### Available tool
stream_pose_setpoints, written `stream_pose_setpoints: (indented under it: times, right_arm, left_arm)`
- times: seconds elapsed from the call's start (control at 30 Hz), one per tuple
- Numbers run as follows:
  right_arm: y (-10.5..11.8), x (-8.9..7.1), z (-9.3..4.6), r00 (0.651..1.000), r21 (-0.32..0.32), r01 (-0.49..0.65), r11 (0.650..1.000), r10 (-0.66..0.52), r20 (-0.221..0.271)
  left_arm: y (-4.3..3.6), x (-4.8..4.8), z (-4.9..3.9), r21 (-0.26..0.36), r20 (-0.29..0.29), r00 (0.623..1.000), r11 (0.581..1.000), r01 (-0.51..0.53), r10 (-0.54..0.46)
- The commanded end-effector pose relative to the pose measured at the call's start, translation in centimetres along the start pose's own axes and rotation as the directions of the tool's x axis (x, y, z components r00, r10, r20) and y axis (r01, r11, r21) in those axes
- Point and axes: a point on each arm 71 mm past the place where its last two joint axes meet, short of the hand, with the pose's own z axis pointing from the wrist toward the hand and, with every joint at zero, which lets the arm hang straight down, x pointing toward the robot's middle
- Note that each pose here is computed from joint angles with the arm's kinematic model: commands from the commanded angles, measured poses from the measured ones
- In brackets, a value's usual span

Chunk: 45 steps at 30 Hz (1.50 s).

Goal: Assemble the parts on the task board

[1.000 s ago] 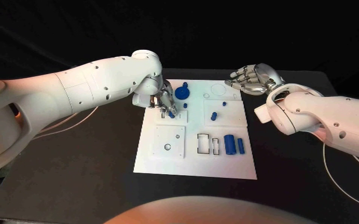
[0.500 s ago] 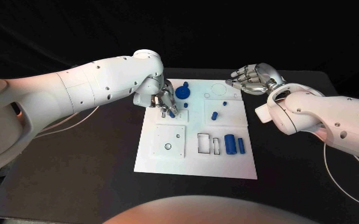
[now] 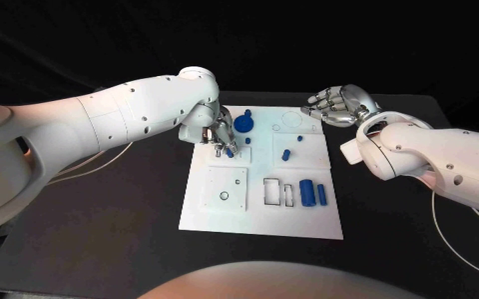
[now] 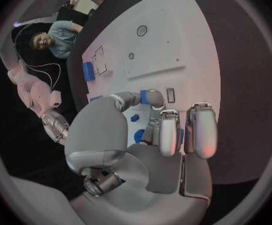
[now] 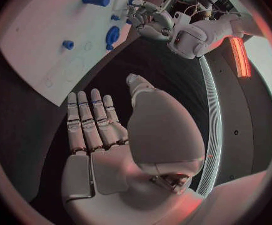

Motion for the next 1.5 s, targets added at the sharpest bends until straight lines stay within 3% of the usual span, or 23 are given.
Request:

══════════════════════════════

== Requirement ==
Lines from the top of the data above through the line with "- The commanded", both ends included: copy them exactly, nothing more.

== Written answer ==
### Available tool
stream_pose_setpoints, written `stream_pose_setpoints: (indented under it: times, right_arm, left_arm)`
- times: seconds elapsed from the call's start (control at 30 Hz), one per tuple
- Numbers run as follows:
  right_arm: y (-10.5..11.8), x (-8.9..7.1), z (-9.3..4.6), r00 (0.651..1.000), r21 (-0.32..0.32), r01 (-0.49..0.65), r11 (0.650..1.000), r10 (-0.66..0.52), r20 (-0.221..0.271)
  left_arm: y (-4.3..3.6), x (-4.8..4.8), z (-4.9..3.9), r21 (-0.26..0.36), r20 (-0.29..0.29), r00 (0.623..1.000), r11 (0.581..1.000), r01 (-0.51..0.53), r10 (-0.54..0.46)
- The commanded end-effector pose relative to the pose measured at the call's start, translation in centimetres along the start pose's own axes and rotation as the directions of the tool's x axis (x, y, z components r00, r10, r20) and y axis (r01, r11, r21) in those axes

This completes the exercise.